We talked in my previous post about the importance of having an Inspiration Journal--your "design sketchbook" for your project. As you seek sources of inspiration, talking to other people and gathering information, you should be documenting your findings in your Inspiration Journal. Capturing what you're learning is an important part of the process, as you will be using this later to look for recurring stories and themes that can give you clues about how you want to experiment with possibilities in the Ideation/Experimentation phase of the process.
Here are some strategies for capturing learning and keeping this phase manageable:
1. Plan For It
Set aside time each day or each week to capture what you've been learning. (This would be a great way to spend the first hour of your day!) One planning strategy that can be helpful to ensure that you do this is "If/Then Planning." This is a simple strategy for achieving any goal.
- If it's Thursday at 4 p.m., then I'm capturing my career project learning." OR
- "If it's 9 a.m., then I'm taking 30 minutes to capture my career project learning."
Believe me, if you don't make specific plans for working on this, then your project is likely to get pushed to the back burner.
2. Capture Your Thoughts, Reactions and Impressions
In addition to documenting the content of your research--for example, recording the results of an interview with someone in your dream career--you also want to take the time to capture some of your reactions and impressions.
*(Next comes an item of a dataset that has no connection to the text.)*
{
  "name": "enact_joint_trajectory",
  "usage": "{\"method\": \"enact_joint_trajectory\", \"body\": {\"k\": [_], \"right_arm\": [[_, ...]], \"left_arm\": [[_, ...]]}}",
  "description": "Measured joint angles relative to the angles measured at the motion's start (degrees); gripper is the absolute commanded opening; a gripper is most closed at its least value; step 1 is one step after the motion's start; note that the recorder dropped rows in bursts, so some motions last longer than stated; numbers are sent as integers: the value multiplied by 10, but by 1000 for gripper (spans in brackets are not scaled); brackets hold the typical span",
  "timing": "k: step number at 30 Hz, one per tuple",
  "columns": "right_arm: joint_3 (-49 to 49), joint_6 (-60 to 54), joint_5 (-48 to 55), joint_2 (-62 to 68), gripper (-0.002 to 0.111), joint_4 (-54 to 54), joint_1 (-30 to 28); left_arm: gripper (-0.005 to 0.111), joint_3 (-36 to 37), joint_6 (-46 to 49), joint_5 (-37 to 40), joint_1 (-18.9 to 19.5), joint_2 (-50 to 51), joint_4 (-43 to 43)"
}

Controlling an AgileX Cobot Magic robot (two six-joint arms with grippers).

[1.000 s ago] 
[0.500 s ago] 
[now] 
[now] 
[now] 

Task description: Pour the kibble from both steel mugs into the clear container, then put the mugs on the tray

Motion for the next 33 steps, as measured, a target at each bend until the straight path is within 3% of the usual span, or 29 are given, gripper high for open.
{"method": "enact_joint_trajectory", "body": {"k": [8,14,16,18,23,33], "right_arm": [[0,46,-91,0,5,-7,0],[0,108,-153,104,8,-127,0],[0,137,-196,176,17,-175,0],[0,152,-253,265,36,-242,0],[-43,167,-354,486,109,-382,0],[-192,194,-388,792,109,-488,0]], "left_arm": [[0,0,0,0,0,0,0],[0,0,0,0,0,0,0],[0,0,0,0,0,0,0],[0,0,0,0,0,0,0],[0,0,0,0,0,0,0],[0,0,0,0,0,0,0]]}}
- What emotions does your research evoke? Excitement? Anxiety? Boredom?
- What are some of the most surprising or memorable things you're discovering? If you interviewed someone, what surprised you about about what they shared? If you're gathering articles on your topic, what aspects of these articles are standing out for you? Why do you think this is the case?
- What questions are bubbling up for you as you gather your research and inspiration? Be sure to document these as they can be clues to potential experiments you can run later.
3. Capture key stories.
If you're talking to other people as part of your inspiration/research process--and you really should be--it's important to keep an eye out for the stories they are telling. Document these in your Inspiration Journal, along with why these stories captured your attention. Again, these can offer valuable clues for your project.
The idea in this part of the Interpretation phase is to ensure that you are creating space to start making some sense of your research and inspirations. In a future post, we're going to look at how we search for themes and insights in our learning. To do this, though, we need to make sure that we are actually capturing that learning along the way.